Class of 1970 Commemorative Biographical Book

R O B E R T J . L E R E R

Continued

The chronic trauma of watching the daily news about the Vietnam War. The violent riots that engulfed our campus following the assassination of Dr. Martin Luther King, Jr. Adventure weekend journey to Virginia to watch a total eclipse of the sun. My career path included joining the largest pediatric group in greater Cincinnati after finishing residency at Yale in 1973. I retired as a senior partner three years ago. In 1975, I was asked by our county commissioners and members of the Board of Health to fill the suddenly vacant dual positions of medical director and health commissioner, which I accepted. I have stepped down recently from those two appointments but remain a consultant to the Butler County Health Department, tenth largest in Ohio. I recently received recognition as the longest serving commissioner of health in Ohio’s history. I joined the clinical faculty at the University of Cincinnati College of Medicine and Cincinnati Children’s Hospital in 1973 and still teach a class on international health. I have published over 20 articles in peer reviewed journals. I was the founder and first director of the first two NICUs in our county. In 1973, I was one of the founders of the Children’s Diagnostic Center, one of Ohio’s first programs performing multi-disciplinary evaluations of children with developmental disabilities and those born with risk factors. Two years later, I was one of the founders and the first medical director of the Janet Clemmons Early Childhood Intervention Center, one of Ohio’s first such facility for children from birth to kindergarten. Over 28 years ago, perhaps as the result of a midlife crisis and existential questions, I was motivated by needs that I had witnessed during travel in medically underserved areas of the world, to volunteer one to two months a year with medical teams serving short term medical missions in third world countries. Before long, I was forming and leading the teams.
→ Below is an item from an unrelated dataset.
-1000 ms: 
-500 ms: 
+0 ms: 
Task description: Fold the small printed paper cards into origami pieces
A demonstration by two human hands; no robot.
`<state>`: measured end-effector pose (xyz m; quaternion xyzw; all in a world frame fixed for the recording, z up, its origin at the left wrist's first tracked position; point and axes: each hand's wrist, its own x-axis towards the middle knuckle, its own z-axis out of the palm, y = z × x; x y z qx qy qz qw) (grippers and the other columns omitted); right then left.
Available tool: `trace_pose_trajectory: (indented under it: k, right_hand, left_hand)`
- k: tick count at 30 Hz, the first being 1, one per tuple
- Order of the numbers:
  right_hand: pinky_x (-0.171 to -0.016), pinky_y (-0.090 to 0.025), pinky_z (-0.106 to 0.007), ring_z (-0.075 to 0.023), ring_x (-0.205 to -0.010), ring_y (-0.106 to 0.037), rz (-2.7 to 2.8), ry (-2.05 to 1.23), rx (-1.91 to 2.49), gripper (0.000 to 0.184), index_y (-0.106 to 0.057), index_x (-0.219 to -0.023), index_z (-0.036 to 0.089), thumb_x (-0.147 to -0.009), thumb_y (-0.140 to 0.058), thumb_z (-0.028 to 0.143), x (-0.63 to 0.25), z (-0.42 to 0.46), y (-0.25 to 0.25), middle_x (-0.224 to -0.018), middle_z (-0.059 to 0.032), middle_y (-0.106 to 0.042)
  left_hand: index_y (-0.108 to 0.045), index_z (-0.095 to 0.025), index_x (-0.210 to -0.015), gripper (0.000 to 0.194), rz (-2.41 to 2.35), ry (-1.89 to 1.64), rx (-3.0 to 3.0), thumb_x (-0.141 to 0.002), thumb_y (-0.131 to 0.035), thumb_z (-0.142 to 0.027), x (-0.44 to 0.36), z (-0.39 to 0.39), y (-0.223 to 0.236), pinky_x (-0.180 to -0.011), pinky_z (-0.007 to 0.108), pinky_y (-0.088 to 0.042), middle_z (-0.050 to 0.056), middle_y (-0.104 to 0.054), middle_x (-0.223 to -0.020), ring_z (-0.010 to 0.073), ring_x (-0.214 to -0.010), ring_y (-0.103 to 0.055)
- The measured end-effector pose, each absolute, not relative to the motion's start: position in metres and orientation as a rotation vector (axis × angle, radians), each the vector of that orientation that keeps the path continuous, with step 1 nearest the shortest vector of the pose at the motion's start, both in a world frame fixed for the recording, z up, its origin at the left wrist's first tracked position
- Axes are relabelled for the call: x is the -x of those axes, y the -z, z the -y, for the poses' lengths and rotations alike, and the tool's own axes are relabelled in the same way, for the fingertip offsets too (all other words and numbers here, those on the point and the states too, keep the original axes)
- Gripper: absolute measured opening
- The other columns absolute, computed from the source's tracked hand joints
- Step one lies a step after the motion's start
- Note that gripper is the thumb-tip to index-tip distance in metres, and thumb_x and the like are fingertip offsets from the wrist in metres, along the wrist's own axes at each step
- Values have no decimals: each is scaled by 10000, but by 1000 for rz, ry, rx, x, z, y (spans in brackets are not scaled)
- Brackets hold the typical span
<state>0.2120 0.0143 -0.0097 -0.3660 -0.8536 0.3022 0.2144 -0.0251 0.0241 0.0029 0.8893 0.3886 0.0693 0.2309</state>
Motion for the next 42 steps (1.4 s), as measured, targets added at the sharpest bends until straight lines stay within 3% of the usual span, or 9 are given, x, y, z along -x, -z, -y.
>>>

I have participated in such missions in Africa, Asia, the Americas and Eastern Europe. Since 1996, I have taken twice yearly teaching teams to Cuba, under a special program approved by both the U.S. government and the Ministry of Health of Cuba, to give conferences and participate in medical faculty exchanges. One such medical mission and faculty exchange trip in 2016 involved many colleagues from

our 1970 Johns Hopkins Medical School class. As I slow down in my professional activities, I have increased my commitment to medical missions as a means of retaining a purpose driven life of significance during “retirement.”